## ABOUT THIS TASK
Produce the lines from the one containing "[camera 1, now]" through the end of the material exactly as they appear, both ends included, and leave the pictures out.

## INFORMATION SUPPLIED
>>>>>

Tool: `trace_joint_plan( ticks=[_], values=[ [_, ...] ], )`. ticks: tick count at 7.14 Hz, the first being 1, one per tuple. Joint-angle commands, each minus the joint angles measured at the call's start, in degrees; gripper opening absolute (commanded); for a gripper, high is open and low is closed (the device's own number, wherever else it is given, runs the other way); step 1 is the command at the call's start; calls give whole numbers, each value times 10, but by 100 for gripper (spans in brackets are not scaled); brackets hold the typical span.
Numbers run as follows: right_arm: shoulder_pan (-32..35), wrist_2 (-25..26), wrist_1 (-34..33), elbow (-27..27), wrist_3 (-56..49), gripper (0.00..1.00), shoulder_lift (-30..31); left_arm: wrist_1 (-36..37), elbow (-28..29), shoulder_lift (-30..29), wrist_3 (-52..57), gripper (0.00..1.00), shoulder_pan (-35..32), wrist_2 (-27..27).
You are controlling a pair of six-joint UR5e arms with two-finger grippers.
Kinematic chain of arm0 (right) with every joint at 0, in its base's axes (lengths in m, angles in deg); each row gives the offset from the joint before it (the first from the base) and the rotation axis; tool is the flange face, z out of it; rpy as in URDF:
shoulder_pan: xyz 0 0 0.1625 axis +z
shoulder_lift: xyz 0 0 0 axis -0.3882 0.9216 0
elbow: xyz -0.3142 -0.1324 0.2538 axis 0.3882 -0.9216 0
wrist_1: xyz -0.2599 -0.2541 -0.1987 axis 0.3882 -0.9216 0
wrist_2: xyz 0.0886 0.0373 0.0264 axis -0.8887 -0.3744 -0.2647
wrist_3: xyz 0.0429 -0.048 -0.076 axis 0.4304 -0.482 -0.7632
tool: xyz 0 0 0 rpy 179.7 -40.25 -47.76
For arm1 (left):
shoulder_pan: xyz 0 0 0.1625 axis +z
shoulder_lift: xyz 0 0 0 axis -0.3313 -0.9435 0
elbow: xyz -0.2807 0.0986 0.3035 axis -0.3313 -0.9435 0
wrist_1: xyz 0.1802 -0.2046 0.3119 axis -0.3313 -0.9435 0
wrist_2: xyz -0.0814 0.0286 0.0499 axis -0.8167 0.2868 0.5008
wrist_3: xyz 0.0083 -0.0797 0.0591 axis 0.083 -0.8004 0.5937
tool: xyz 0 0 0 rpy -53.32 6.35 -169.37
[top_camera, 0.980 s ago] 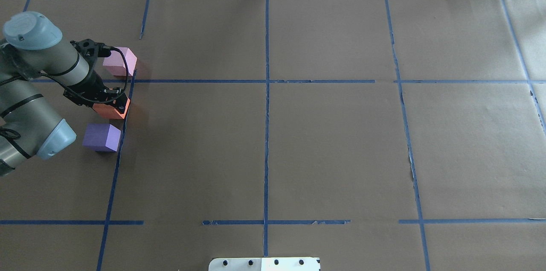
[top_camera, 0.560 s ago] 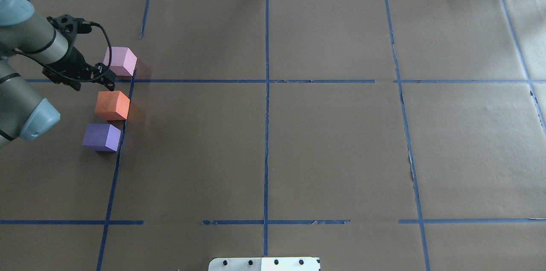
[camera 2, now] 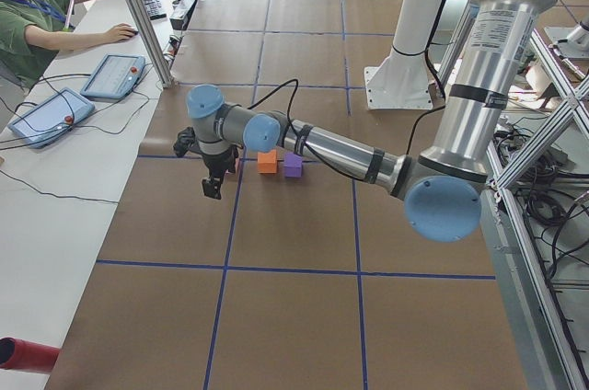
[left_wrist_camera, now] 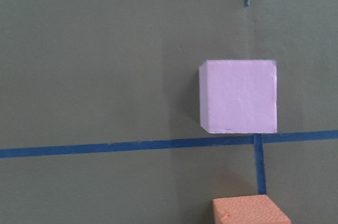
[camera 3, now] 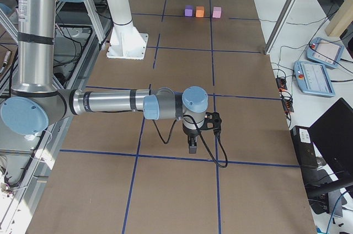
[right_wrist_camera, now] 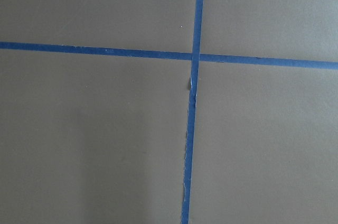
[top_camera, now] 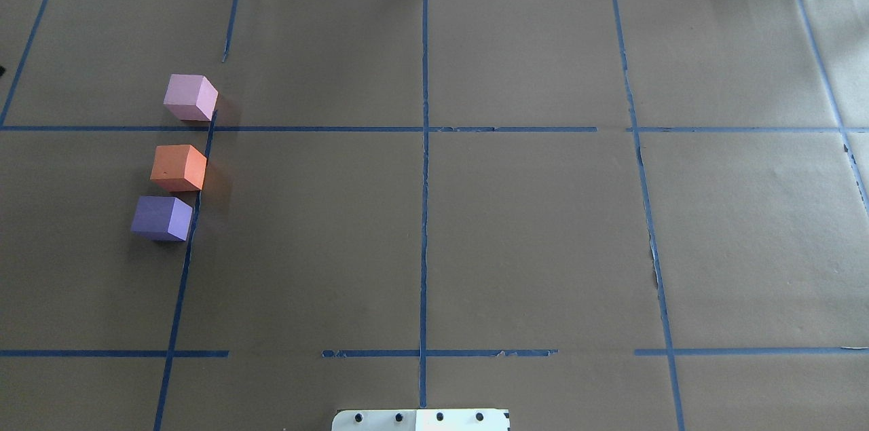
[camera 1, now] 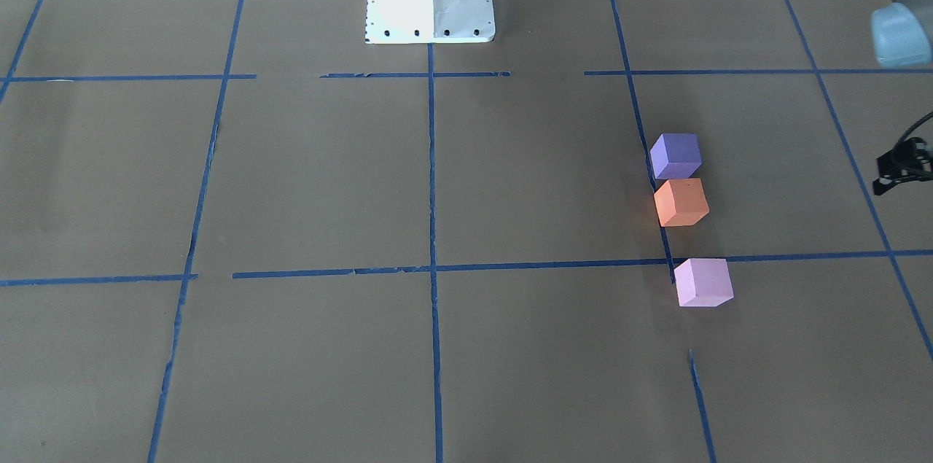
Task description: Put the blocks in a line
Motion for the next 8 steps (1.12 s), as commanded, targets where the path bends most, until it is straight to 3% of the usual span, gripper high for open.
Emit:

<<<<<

## RESULT OF THE TASK
[camera 1, now] 
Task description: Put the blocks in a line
Motion for the next 8 steps (1.12 s), as commanded, targets where the path bends most, until it is straight to 3% of the usual span, gripper high for open.
Emit:

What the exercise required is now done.